▶ TASK INPUTS
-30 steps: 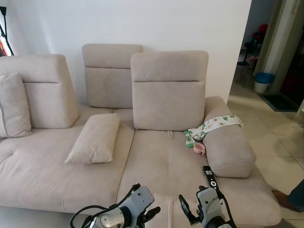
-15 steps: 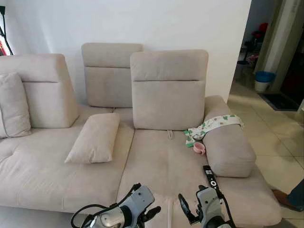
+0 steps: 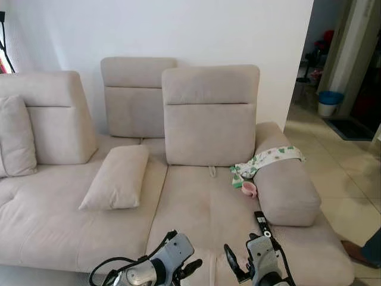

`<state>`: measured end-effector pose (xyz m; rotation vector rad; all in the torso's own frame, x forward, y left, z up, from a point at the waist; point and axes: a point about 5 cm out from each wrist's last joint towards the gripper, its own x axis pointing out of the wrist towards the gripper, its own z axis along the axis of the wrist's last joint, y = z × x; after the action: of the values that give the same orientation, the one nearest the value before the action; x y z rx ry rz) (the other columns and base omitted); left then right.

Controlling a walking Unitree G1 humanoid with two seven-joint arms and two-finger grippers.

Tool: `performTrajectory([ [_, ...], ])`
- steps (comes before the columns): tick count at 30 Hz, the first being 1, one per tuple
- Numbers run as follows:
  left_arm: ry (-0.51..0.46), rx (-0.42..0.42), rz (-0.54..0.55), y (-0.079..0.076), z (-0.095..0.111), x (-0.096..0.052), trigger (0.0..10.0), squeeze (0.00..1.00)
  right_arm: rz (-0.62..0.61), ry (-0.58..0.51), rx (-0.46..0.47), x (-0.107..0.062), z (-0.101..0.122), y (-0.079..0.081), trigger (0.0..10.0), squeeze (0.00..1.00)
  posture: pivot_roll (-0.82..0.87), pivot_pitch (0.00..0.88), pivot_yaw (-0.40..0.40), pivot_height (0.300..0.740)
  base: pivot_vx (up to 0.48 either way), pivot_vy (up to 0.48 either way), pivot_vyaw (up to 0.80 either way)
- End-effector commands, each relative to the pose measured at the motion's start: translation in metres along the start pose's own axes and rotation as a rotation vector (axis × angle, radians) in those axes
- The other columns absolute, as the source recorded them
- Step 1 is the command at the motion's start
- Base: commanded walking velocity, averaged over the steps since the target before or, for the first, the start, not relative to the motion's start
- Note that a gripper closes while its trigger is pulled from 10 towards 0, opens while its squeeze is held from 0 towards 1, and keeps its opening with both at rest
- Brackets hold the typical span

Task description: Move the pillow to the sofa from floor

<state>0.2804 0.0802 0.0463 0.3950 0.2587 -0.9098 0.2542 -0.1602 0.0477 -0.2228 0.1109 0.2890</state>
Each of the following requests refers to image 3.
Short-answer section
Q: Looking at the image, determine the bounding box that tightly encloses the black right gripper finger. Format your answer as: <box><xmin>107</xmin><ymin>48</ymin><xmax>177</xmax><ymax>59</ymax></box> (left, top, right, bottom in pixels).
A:
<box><xmin>223</xmin><ymin>243</ymin><xmax>252</xmax><ymax>284</ymax></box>

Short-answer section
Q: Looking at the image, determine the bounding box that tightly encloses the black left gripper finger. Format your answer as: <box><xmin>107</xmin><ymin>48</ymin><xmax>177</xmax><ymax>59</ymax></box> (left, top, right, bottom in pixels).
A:
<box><xmin>179</xmin><ymin>257</ymin><xmax>204</xmax><ymax>281</ymax></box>

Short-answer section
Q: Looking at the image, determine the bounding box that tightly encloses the beige fabric sofa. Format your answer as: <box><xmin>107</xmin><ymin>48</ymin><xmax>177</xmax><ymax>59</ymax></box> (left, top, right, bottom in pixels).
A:
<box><xmin>0</xmin><ymin>57</ymin><xmax>356</xmax><ymax>286</ymax></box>

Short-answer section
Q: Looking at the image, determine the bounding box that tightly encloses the beige sofa armrest cushion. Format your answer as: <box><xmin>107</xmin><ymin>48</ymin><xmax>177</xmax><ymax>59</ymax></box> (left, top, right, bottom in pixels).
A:
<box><xmin>253</xmin><ymin>122</ymin><xmax>323</xmax><ymax>228</ymax></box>

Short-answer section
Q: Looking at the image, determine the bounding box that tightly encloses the beige rectangular pillow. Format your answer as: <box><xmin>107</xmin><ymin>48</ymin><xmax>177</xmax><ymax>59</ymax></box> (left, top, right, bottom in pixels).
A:
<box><xmin>79</xmin><ymin>145</ymin><xmax>150</xmax><ymax>211</ymax></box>

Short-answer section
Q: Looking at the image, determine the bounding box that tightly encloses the wide beige sofa backrest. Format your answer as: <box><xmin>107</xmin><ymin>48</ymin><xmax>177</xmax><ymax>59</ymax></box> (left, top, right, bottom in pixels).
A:
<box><xmin>161</xmin><ymin>64</ymin><xmax>261</xmax><ymax>167</ymax></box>

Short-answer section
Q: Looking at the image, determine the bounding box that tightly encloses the narrow beige sofa backrest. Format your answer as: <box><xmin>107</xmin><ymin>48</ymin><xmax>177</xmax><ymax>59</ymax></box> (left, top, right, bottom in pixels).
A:
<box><xmin>100</xmin><ymin>57</ymin><xmax>178</xmax><ymax>139</ymax></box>

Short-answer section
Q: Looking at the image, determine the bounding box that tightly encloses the slanted beige sofa backrest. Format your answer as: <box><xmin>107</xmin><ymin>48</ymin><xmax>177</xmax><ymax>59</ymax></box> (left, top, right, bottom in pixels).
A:
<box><xmin>0</xmin><ymin>71</ymin><xmax>98</xmax><ymax>166</ymax></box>

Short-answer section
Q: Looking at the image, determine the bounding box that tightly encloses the beige upright pillow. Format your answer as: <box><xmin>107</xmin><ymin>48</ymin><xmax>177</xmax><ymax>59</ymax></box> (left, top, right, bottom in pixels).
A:
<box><xmin>0</xmin><ymin>95</ymin><xmax>38</xmax><ymax>178</ymax></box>

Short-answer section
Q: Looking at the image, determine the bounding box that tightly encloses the black remote control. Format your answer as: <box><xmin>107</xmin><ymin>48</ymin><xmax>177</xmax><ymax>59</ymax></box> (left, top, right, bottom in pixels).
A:
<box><xmin>254</xmin><ymin>210</ymin><xmax>273</xmax><ymax>240</ymax></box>

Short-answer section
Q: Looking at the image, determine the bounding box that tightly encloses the pink cup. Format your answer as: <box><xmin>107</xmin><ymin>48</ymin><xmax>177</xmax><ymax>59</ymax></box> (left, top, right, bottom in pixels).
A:
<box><xmin>241</xmin><ymin>181</ymin><xmax>258</xmax><ymax>199</ymax></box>

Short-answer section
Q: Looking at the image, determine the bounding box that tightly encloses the person's dark trouser leg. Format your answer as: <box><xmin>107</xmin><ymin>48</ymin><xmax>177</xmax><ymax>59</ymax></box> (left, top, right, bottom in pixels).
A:
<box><xmin>360</xmin><ymin>228</ymin><xmax>381</xmax><ymax>268</ymax></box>

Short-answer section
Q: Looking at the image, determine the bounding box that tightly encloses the white green patterned cloth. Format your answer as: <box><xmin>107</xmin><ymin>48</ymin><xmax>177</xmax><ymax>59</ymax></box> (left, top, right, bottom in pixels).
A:
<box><xmin>230</xmin><ymin>146</ymin><xmax>306</xmax><ymax>189</ymax></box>

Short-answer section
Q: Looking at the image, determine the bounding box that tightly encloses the dark door mat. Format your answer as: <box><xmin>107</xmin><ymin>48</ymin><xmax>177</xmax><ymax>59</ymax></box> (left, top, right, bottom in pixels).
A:
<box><xmin>324</xmin><ymin>117</ymin><xmax>376</xmax><ymax>142</ymax></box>

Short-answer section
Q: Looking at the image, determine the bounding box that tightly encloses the blue and white bucket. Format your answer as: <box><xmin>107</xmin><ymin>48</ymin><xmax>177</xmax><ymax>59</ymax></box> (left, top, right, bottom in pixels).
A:
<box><xmin>317</xmin><ymin>91</ymin><xmax>345</xmax><ymax>117</ymax></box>

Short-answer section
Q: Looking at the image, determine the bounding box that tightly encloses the red object on stand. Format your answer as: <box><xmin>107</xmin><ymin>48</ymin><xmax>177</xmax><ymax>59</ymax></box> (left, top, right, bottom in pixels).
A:
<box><xmin>314</xmin><ymin>29</ymin><xmax>336</xmax><ymax>55</ymax></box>

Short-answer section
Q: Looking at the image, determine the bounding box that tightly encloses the grey pillar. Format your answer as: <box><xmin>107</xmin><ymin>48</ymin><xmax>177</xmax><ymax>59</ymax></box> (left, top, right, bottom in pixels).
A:
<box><xmin>321</xmin><ymin>0</ymin><xmax>381</xmax><ymax>115</ymax></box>

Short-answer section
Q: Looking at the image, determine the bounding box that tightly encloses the black stand with red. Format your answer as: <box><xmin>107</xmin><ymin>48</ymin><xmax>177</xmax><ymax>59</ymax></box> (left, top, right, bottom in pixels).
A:
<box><xmin>0</xmin><ymin>11</ymin><xmax>16</xmax><ymax>74</ymax></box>

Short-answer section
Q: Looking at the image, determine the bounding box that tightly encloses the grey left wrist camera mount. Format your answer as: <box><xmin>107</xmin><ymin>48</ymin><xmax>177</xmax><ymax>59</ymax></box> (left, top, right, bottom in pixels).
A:
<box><xmin>148</xmin><ymin>231</ymin><xmax>196</xmax><ymax>279</ymax></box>

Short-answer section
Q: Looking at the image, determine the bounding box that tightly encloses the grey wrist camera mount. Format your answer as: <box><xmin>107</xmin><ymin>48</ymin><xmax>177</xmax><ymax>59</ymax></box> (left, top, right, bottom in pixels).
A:
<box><xmin>148</xmin><ymin>231</ymin><xmax>196</xmax><ymax>279</ymax></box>
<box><xmin>246</xmin><ymin>234</ymin><xmax>286</xmax><ymax>281</ymax></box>

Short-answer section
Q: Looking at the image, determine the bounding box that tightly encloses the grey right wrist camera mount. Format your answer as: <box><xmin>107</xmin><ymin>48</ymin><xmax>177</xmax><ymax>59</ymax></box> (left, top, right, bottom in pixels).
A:
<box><xmin>246</xmin><ymin>234</ymin><xmax>286</xmax><ymax>281</ymax></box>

▶ WHAT YOU HAVE TO DO
Word for word, restate the lines from the first line of the material through the line containing "left then right.", with the pictures left out.

▶ EXPECTED OUTPUT
-30 steps: 
-15 steps: 
+0 steps: 

`<state>`: measured end-effector pose (xyz m; rotation vector rad; all in the torso's own frame, x forward, y left, z up, from a point at the waist; point and axes: a point about 5 cm out from each wrist's last joint towards the gripper, its own x axis pointing out of the wrist towards the gripper, its own z axis along the axis of the wrist's last joint, y = z × x; after the action: of the values that give the same orientation, the one nearest the value before the action; x y z rx ry rz) (the other columns and base omitted); left then right.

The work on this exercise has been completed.